“Cognitive decline is not simply a function of age; it is helpful to understand what parts of the brain are connected to changes in thinking and seeing,” he says.
A Collaboration with Columbia
Leeds, who specializes in computational neuroscience, is one of six Fordham faculty working this year as part of the Columbia and NYU Research Fellow Forum. His recent research has been greatly aided by access to data from the lab of Yaakov Stern, Ph.D., professor and chief of the Neurocognitve Science Division at Columbia University Medical Center.
Leeds’ research on computer data and brain activity is regularly mixed in with artificial intelligence research. He’s particularly interested in the connection of the brain to eyesight. In the lab, Leeds develops computer models of cognition and how the brain thinks, particularly how it represents and stores visual information.

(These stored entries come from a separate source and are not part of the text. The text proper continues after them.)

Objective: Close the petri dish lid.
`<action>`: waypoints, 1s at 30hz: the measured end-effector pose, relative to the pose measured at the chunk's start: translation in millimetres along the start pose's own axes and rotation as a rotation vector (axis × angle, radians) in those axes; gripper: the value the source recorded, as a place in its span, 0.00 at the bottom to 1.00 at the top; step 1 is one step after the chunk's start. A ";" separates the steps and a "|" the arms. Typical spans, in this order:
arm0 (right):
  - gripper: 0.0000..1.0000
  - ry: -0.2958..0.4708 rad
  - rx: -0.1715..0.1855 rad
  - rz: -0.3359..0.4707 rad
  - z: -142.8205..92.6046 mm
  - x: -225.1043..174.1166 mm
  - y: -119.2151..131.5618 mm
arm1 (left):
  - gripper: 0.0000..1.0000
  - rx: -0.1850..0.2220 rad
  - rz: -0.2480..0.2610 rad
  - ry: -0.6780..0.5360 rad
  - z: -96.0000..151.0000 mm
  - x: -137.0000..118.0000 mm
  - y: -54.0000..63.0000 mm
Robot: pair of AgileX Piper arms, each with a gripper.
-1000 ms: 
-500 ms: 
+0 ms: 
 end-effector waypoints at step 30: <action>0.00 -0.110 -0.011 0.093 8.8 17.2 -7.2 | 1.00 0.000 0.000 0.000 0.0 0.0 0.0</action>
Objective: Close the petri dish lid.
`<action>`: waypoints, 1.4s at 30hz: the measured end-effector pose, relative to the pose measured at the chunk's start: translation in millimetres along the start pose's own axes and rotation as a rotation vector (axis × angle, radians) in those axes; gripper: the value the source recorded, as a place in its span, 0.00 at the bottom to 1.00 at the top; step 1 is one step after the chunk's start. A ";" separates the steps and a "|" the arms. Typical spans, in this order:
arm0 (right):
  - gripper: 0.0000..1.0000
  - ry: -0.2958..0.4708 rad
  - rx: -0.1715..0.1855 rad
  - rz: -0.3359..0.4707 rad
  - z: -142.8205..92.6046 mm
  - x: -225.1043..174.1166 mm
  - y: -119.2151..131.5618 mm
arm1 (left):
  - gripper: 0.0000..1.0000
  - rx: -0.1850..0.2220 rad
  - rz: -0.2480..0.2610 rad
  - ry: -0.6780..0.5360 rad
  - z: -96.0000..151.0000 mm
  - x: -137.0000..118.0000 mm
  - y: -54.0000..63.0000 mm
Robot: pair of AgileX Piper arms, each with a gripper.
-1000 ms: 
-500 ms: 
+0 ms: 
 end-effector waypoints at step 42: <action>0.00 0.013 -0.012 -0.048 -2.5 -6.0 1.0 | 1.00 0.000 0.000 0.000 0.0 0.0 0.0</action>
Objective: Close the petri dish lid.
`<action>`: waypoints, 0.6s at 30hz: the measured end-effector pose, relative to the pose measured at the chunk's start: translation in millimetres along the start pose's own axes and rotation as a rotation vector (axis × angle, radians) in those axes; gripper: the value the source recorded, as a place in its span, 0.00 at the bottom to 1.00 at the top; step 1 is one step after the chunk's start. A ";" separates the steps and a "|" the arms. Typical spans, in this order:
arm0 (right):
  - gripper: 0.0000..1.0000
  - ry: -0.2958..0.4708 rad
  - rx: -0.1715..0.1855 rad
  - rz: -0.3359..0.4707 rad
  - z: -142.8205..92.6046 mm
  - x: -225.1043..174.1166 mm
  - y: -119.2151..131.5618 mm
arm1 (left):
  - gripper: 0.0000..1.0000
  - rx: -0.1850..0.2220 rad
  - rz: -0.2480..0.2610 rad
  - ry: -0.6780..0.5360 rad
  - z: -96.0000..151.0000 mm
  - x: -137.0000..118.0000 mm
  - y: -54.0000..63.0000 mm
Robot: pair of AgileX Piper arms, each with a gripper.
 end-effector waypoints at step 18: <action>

“Here at Fordham we have the resources to do the computational work, and we have great faculty in computer and information sciences, psychology and biology. Columbia has similarly excellent scholars. In terms of big sets of data, Columbia has very great resources and state-of-the-art brain scanners,” says Leeds. “I’m very fortunate that the fellowship has supported our access to Dr. Stern’s lab; it has been a great symbiotic relationship.”
Not only has Leeds benefited, but so have junior Sarah Cavanagh, an integrative neuroscience major, and Caleb Hulbert, a master’s candidate in computer science. Through the Fordham-Columbia fellowship, the two students were able to assist Leeds over the summer, and they continue to work with him in analyzing the data.
Processing Visual Information
Different parts of the brain represent visual information differently, Leeds says. Representation of straight lines or edges is most clear at the back part of the brain. Another area of the brain shows more active involvement in perception of written language, and yet another area may best perceive curvy objects, such as faces.
Stern’s lab at Columbia is working on how people perform cognitive tasks from the ages 20 to 80, and Leeds has been contributing to their data analysis. Using the data obtained in the Columbia lab, Leeds has also homed in on his specialties, vision and cognition.
While his research is still in the very early stage, he has observed that cognitive ability is more a factor of how neural pathways represent visual information, rather than how the body ages. For example, an avid reader may continue to read well into old age and, at the same time, may have problems seeing the edge of a table—depending on which neural pathway is more preserved.
Give-and-Take with Artificial Intelligence
The growing collaboration among scientists creating computer models and those researching neuroscience has obvious implications for artificial intelligence, says Leeds, but there’s an ongoing debate as to what are the proper relations between the two branches of science.
“I think that artificial intelligence and neuroscience provide great information back and forth,” he said, because by understanding the brain, computer scientists can develop better programs for artificial intelligence, and vice versa.
“I often take A.I. computer models that are already used in computer vison tests and ask how well a model reflects how the brain acts,” he said.
“If artificial intelligence can help us better understand what’s going on in the brain, and how it can go wrong when different elements are affected, then potentially we can do an intervention on the brain system level, or even a lower-level intervention with behavioral therapy. That’s a good thing.”